Было время, он в отпуск пять лет не ходил, пока производство налаживал. Все там требовало его постоянного присутствия. Максимум, что мог он себе позволить это на три дня вырваться, куда-нибудь за город, но и там его доставали звонками, да он и сам всех тоже доставал. Но теперь-то он уже может вот так уехать на три недели, ни о чем не заботясь. У него отличная команда: все профи, заместитель – умница, директор по кадрам Нина Львовна держит всех в ежовых рукавицах. У нее не забалуешь – пьяный на работу вышел – штраф треть от оклада, а если систематически, то, пожалста, на выход. Правда, такое, в последнее время, случалось не часто – платил он работягам хорошо: оклад плюс сдельщина, получалось очень даже солидно. Заказов у них сейчас было много, а будет еще больше. Ах! какой он тендер выиграл… Городской заказ. Бюджетные деньги – сладкие деньги, говаривал его отец. А отец знал, что говорил – сорок лет на производстве отпахал. Все хорошо, только… вот секретаршу бы еще подыскать толковую.

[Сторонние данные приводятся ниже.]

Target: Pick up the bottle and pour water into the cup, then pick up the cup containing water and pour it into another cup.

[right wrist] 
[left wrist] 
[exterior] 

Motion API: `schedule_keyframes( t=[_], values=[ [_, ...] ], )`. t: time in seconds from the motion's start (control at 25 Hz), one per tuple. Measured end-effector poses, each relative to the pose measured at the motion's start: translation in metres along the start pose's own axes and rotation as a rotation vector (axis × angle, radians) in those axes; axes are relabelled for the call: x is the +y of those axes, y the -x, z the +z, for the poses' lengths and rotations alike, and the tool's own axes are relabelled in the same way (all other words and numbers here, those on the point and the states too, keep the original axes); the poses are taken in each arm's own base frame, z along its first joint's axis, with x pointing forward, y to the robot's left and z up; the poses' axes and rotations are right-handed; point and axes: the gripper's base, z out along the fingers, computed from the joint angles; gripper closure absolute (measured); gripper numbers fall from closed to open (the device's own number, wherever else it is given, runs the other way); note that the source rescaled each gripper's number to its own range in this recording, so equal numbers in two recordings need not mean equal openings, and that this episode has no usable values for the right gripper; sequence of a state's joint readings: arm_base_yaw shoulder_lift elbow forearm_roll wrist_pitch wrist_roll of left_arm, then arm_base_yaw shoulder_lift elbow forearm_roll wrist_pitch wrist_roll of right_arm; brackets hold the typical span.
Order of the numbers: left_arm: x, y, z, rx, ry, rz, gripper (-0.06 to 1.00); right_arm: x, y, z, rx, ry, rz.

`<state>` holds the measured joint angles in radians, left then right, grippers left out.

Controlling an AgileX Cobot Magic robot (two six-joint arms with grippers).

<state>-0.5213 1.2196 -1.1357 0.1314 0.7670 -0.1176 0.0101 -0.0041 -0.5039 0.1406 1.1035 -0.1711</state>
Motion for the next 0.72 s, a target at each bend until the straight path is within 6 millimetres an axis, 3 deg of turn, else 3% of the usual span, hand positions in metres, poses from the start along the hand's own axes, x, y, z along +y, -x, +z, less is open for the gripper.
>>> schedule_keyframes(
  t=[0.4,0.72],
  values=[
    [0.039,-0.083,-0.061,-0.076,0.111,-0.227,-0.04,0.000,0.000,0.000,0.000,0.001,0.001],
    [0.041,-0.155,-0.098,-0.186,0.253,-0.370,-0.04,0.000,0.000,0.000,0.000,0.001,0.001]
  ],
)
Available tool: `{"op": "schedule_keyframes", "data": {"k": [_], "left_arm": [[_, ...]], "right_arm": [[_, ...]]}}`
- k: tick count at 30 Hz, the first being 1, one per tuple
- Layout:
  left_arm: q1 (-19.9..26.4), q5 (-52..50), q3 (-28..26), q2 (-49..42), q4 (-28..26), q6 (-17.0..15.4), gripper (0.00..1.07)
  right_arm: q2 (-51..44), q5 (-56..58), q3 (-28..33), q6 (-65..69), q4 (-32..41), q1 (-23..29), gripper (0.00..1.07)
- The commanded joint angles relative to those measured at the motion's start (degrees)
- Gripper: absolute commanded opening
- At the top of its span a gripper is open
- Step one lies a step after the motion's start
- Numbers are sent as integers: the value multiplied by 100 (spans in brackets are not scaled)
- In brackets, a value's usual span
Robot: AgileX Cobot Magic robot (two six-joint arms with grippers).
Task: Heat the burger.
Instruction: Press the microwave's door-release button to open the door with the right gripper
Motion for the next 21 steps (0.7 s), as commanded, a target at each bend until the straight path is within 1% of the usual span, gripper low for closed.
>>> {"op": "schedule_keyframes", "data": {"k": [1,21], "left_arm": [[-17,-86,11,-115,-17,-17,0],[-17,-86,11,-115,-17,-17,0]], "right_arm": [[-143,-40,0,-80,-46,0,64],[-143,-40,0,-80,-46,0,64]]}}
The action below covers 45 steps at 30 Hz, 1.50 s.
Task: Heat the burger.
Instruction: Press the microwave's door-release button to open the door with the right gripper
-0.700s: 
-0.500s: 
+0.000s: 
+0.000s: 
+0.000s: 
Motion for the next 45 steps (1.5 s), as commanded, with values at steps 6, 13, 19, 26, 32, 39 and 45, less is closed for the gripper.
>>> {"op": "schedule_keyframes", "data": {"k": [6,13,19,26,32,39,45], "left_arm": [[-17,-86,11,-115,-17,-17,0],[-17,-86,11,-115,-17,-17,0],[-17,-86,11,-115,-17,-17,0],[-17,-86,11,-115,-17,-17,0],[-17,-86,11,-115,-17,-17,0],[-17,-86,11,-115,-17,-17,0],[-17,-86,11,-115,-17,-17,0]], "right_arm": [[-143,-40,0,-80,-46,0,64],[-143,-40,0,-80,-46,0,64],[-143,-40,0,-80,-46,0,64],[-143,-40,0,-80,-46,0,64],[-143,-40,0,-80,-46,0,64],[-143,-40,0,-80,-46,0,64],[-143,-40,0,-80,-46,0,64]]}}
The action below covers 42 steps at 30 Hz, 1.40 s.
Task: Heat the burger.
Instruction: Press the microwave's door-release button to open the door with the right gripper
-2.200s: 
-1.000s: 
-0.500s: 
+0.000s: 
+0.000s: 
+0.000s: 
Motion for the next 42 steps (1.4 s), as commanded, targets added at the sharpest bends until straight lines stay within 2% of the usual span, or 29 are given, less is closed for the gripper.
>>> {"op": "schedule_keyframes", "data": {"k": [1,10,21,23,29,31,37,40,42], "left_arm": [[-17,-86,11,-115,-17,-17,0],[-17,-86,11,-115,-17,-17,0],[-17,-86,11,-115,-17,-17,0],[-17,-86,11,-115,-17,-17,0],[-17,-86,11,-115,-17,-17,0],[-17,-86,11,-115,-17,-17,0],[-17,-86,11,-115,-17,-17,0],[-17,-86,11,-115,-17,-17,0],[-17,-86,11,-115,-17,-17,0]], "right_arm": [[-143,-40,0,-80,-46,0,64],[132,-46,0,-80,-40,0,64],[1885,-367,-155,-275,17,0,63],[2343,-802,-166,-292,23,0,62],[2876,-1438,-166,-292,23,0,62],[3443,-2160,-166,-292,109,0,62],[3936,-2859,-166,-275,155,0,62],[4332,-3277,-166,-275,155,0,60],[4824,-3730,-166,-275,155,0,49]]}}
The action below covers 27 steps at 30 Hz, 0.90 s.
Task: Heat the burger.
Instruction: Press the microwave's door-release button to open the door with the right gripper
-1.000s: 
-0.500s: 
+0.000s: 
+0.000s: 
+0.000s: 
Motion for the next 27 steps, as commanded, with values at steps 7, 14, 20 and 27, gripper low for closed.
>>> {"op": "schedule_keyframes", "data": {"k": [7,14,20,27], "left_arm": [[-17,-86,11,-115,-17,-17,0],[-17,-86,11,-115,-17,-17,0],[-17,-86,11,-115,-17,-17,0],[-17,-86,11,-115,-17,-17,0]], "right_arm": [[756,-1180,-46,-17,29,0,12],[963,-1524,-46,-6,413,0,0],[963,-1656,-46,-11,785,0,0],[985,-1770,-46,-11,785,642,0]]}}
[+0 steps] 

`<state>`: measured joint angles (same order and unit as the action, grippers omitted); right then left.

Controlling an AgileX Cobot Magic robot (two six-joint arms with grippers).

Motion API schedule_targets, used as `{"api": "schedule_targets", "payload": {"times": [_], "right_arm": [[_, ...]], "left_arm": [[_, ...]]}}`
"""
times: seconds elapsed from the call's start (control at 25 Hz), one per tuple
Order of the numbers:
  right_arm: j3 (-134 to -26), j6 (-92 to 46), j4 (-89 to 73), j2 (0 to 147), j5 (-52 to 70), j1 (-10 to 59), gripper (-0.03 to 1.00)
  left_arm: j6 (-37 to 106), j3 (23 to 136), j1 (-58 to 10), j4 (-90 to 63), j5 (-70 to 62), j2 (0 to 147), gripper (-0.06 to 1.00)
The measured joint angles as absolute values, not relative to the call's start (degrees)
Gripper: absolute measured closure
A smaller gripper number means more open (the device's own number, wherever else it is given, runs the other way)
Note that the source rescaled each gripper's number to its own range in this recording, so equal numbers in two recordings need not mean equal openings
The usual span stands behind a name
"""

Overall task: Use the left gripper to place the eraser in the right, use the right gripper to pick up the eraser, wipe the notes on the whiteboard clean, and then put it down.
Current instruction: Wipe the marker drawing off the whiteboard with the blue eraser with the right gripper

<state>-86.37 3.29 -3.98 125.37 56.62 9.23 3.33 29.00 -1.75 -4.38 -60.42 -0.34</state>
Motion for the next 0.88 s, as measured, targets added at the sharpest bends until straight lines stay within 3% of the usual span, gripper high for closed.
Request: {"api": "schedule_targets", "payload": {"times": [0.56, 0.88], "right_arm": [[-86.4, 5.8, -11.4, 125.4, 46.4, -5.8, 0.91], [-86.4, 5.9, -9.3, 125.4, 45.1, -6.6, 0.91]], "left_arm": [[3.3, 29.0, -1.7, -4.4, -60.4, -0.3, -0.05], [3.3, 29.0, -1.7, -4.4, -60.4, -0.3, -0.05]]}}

Павел Сергеевич в шезлонге завозился, как большое сонное животное, пошарил рукой под собой, пытаясь нащупать пачку сигарет. Чего вспоминать-то? Ну, дура и дура. Приеду – уволю. Он надвинул пониже козырек бейсболки и блаженно затянулся. И не надо ему никакого другого отдыха. Его уже давно весь персонал отеля знает. Встречают, как родного. Он клиент солидный, чаевые хорошие дает, ни много, ни мало, как раз ровно столько, чтобы уважали. Водку целыми днями в баре не глушит, с девицами в номере оргии не устраивает. Жене, конечно, скучновато, она бы предпочла, куда в развеселую Ниццу поехать, но он на провокацию не поддался, а вот она – да. Он ей предложил одной в Ниццу эту самую смотаться, а он сюда, в тихий курортный городок. Как только любимая осознала, что на три недели муж останется без присмотра, вопрос о Ницце отпал сам собой. Но и здесь она не переставала играть, а у него не было желания подыгрывать. Поэтому жена сейчас сидела в номере, страдая мигренью, а он наслаждался одиночеством на берегу. Наслаждался, вспоминая непутевую секретаршу, Павел Сергеевич усмехнулся. Просто характер у него был такой: не любил он незавершенных дел. Надо было ее перед отпуском уволить, но он замотался, завертелся и забыл. Ладно, не думай, приказал он себе, расслабься.
Сбоку послышался шум шагов, шелест песка, кто-то прошел рядом, до него донесся запах свежих духов, какой-то горьковато-цветочный, очень тонкий, еле уловимый. Его жена почему-то любила сильные запахи, она говорила «шлейфовые», очень дорогие, мускусные. Он приоткрыл глаза и чуть поднял козырек, провожая взглядом девичью фигурку. Девушка шла прямо к морю, неся в одной руке босоножки, в другой пляжную сумку. Где-то по дороге, она бросила, и то и другое и пошла, почти побежала к голубовато-зеленой границе песка с водой. И в том, как она бежала, высоко вскидывая ноги, вязнущие в мокром песке, как отпрыгнула от шаловливого пенистого языка, попытавшегося лизнуть ей пальцы, как засмеялась негромко, взвизгнула, когда волна с шумом все же накрыла ее чуть не по колено, было что-то такое близко узнаваемое, что Павел Сергеевич даже позавидовал. Представил, как приехала она вот только что и сразу побежала на пляж, даже вещи не стала распаковывать, так не терпелось ей заявить этому морю и этому солнцу, и песку – я здесь, я приехала, я с вами. Павел Сергеевич закрыл глаза и снова натянул козырек на нос и, кажется, даже задремал. Потом пришла жена, громко чмокнула его в щеку, он проснулся, потянулся, намазал жене спинку кремом, приобнял ее, как следует, чтобы поняла, какие у него далеко идущие планы на вечер и продолжил отдыхать по полной программе дальше.